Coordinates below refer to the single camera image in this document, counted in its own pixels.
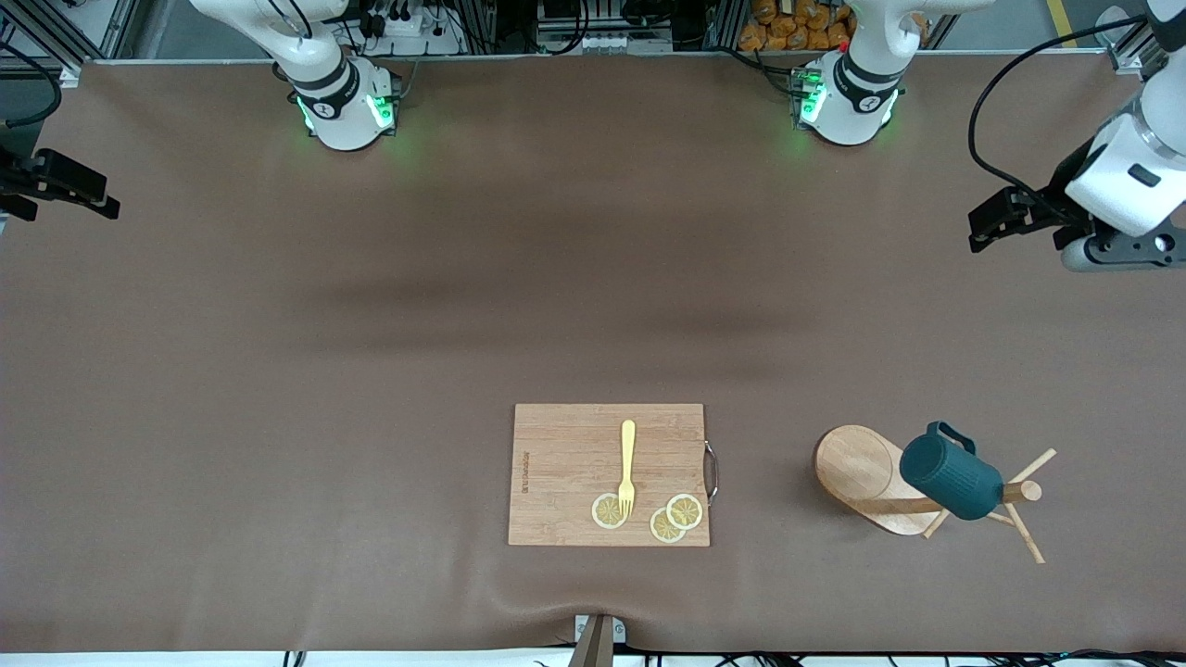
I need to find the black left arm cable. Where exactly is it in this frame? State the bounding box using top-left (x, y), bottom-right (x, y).
top-left (968, 14), bottom-right (1150, 200)

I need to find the pile of orange items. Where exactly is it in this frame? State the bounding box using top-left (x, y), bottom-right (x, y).
top-left (738, 0), bottom-right (858, 52)

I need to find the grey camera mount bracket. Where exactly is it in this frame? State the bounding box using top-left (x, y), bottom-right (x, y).
top-left (567, 613), bottom-right (628, 667)

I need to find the brown table cover sheet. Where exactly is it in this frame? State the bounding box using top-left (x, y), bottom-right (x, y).
top-left (0, 51), bottom-right (1186, 654)

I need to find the dark green ribbed cup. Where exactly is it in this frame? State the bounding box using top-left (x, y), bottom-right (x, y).
top-left (899, 422), bottom-right (1005, 522)

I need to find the white power strip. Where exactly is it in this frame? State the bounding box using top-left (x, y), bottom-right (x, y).
top-left (357, 7), bottom-right (427, 38)

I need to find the wooden cup rack tree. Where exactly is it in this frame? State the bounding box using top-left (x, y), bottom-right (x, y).
top-left (813, 424), bottom-right (1057, 563)

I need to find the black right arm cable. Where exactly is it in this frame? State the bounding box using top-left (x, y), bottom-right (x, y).
top-left (0, 42), bottom-right (63, 129)

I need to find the bamboo cutting board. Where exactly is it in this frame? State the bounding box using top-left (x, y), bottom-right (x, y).
top-left (508, 403), bottom-right (712, 547)

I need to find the aluminium frame post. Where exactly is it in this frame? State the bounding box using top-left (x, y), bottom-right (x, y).
top-left (0, 0), bottom-right (140, 89)
top-left (1109, 0), bottom-right (1159, 75)

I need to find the yellow plastic fork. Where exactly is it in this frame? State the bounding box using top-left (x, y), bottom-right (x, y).
top-left (617, 420), bottom-right (638, 520)

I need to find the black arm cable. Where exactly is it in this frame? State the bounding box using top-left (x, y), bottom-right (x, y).
top-left (968, 14), bottom-right (1150, 200)
top-left (0, 42), bottom-right (63, 129)
□ □ □
*Problem:* Copy exactly the lines that begin with the one containing "I need to find the aluminium" and continue to the end of the records, both included, and nothing more.

*Completed task:*
I need to find the aluminium frame post. Where exactly is it in this frame? State the bounding box using top-left (x, y), bottom-right (x, y).
top-left (0, 0), bottom-right (140, 89)
top-left (1109, 0), bottom-right (1159, 75)

I need to find the yellow plastic fork. Where exactly is it in this frame? State the bounding box using top-left (x, y), bottom-right (x, y).
top-left (617, 420), bottom-right (638, 520)

I need to find the black arm cable. Where exactly is it in this frame? State the bounding box using top-left (x, y), bottom-right (x, y).
top-left (968, 14), bottom-right (1150, 200)
top-left (0, 42), bottom-right (63, 129)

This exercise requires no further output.